Eliseo Cuadrado
El
día veinte y cinco, al poco tiempo de salir el sol, los vecinos de la
cuadra salíamos a mostrar lo que nos había traído el Niño Dios. No alcanzo a
recordar si la expectativa al acostarnos el veinte y cuatro era mayor que el
despertar al día siguiente a buscar el traído.
Tenía
la costumbre de dejármelos debajo de la cama. Siempre eran dos o tres. Y nunca
coincidían con mi lista, lo que me provocaba la primera pataleta que empezaba a
calmarse cuando descubría que la lista de mi hermana también estaba incompleta.

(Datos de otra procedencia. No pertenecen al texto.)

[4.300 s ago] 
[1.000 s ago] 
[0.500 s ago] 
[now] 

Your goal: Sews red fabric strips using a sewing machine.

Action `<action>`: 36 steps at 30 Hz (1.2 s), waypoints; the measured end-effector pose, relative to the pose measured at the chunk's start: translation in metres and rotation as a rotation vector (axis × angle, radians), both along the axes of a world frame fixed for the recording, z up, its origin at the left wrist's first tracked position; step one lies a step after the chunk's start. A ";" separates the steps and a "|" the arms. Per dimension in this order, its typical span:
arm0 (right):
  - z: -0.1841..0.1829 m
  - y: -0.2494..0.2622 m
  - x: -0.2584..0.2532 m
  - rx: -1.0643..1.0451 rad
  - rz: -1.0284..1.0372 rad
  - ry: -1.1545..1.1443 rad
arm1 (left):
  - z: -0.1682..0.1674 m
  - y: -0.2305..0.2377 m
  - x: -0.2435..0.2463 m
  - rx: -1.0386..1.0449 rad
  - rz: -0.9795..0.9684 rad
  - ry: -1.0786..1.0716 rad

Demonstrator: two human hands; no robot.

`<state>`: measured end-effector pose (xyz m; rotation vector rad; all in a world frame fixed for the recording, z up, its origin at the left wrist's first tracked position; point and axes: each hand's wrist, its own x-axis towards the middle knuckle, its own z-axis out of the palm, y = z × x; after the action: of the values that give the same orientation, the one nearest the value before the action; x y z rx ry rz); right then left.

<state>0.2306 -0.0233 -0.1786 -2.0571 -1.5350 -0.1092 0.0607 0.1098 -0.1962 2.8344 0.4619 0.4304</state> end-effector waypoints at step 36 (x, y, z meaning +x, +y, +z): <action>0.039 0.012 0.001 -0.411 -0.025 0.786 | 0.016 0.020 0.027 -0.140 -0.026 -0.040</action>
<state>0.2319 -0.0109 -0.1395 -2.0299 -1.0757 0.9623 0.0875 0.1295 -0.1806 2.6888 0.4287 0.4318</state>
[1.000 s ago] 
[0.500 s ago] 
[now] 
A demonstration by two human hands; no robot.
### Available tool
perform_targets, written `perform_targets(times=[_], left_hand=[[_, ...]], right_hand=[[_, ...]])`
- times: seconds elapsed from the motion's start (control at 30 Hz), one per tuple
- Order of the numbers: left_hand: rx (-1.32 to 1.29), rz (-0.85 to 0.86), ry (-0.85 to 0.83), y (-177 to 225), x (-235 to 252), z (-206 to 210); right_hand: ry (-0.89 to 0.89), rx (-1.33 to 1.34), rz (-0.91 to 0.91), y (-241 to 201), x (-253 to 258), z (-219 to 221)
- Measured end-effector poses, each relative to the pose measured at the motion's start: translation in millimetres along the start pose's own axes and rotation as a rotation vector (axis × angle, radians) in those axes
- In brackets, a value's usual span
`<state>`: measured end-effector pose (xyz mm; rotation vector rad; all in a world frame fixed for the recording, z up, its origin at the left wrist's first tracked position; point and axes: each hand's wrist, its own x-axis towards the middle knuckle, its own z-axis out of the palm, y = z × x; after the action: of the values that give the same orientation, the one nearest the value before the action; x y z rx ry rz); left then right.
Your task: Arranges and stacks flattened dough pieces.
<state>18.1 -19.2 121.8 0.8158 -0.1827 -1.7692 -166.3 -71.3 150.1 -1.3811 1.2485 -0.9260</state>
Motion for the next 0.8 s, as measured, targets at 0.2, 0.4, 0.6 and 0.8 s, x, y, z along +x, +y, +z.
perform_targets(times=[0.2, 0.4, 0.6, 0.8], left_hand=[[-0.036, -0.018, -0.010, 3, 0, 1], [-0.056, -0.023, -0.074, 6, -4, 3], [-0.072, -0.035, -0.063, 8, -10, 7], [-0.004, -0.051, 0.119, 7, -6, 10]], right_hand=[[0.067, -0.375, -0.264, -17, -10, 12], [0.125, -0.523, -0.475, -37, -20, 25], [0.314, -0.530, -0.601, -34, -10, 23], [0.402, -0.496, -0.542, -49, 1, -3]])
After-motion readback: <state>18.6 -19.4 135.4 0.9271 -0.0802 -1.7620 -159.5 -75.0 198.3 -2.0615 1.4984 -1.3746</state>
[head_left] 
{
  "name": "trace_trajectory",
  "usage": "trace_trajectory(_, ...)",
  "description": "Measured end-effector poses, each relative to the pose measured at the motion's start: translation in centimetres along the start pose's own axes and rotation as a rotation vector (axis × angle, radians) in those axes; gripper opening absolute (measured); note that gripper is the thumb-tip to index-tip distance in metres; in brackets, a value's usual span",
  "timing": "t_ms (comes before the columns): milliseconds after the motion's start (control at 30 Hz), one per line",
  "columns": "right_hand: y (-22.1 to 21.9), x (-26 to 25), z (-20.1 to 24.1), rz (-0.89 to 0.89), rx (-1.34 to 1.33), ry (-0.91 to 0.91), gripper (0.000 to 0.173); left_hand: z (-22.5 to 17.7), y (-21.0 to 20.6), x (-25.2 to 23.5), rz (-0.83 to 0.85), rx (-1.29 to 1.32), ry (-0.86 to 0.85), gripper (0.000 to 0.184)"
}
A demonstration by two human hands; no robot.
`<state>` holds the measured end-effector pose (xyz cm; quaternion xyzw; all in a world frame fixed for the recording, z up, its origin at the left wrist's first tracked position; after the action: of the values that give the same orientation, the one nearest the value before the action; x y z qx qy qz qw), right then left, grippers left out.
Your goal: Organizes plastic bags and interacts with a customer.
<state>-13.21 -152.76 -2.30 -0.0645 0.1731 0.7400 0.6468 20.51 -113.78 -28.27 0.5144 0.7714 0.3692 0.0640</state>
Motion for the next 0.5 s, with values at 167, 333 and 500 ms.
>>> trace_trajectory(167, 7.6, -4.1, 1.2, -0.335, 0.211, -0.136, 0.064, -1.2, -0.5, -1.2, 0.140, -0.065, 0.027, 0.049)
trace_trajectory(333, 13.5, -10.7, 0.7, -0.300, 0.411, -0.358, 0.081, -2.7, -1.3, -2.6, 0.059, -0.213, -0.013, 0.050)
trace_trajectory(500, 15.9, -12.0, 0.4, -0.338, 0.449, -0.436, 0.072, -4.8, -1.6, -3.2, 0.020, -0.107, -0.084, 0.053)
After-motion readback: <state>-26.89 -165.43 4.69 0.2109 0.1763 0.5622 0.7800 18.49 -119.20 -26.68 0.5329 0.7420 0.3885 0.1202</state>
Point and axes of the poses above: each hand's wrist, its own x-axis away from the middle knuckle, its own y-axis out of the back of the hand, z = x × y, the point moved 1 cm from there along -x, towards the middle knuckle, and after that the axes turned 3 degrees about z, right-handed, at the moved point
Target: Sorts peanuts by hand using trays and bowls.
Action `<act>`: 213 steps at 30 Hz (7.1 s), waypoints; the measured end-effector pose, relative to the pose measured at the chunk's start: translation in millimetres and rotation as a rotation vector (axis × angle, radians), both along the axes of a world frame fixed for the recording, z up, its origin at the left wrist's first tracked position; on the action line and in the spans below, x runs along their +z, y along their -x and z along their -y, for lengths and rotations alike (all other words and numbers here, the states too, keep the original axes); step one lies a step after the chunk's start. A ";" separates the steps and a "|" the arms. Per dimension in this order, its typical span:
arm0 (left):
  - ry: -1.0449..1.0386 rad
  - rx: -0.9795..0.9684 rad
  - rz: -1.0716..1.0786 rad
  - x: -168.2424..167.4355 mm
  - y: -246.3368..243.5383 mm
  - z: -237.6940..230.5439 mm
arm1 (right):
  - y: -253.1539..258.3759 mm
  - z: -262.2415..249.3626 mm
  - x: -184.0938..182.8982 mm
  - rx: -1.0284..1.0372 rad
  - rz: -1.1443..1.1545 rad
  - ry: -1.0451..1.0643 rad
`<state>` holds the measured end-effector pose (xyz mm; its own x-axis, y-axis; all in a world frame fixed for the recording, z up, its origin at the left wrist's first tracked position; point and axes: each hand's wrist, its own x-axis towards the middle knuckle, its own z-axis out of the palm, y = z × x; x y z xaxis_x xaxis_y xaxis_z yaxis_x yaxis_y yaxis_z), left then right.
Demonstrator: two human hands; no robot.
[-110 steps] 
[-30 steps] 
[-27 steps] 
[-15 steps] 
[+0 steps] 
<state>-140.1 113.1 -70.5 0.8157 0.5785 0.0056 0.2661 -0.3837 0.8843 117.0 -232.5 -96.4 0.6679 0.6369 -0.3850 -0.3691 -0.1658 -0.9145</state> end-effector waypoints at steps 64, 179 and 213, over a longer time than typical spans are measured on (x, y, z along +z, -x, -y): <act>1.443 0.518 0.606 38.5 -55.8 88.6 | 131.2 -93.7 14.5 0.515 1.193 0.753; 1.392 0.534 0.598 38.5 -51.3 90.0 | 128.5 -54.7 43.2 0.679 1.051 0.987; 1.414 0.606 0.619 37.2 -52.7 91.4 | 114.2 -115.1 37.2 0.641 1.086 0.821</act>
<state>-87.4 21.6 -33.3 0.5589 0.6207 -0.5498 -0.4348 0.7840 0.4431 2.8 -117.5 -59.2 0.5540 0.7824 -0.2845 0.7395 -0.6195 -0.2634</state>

O tenía algún juguete cambiado.
Nunca
logré que me trajera la bicicleta que había empezado a pedir años atrás y notaba que las explicaciones de
mis padres perdían fuerza a medida que pasaban los años.
Mis
vecinos empezaron a notar que mis juguetes eran los más conservados. No tenían
manchas, ralladuras ni machucones y a
medida que progresaba el mes salía a jugar con menor frecuencia. En cierta
ocasión me preguntaron porqué y no tuve más remedio que decirles la verdad. El
niño Dios se los volvía a llevar el seis de enero.
Todos
se rieron y a coro me dijeron pendejo quien se los trae y lleva es tu papá. Me
dio tanta rabia que los amenacé con pedirle al Niño un juguete que ninguno de
ellos pudiera disfrutar.
La
noche de Navidad me lo trajo sin falta. Eran dos cajitas. En una había un
dominó y en la otra veinte y ocho dados.
-¿Cómo
se juega? Me preguntaron.
-
Antes que todo: Observen que el número de puntos en la cara de cada dado
coincide con el de las fichas del dominó. Eliminen el dobleblanco y todas las
fichas que tengan blanco.
-¿Y
cómo se juega?
-Solo
sé que se llama el “Domidado”. Invéntenle las reglas si son tan berracos. Y me
fui.
Entré a la casa y empezaron a tocar, primero
el timbre y después la puerta. Molesto mi Papá me dijo que si no les abría yo,
les abriría él.
-No
les abras. Están asustados. Me estoy desquitando.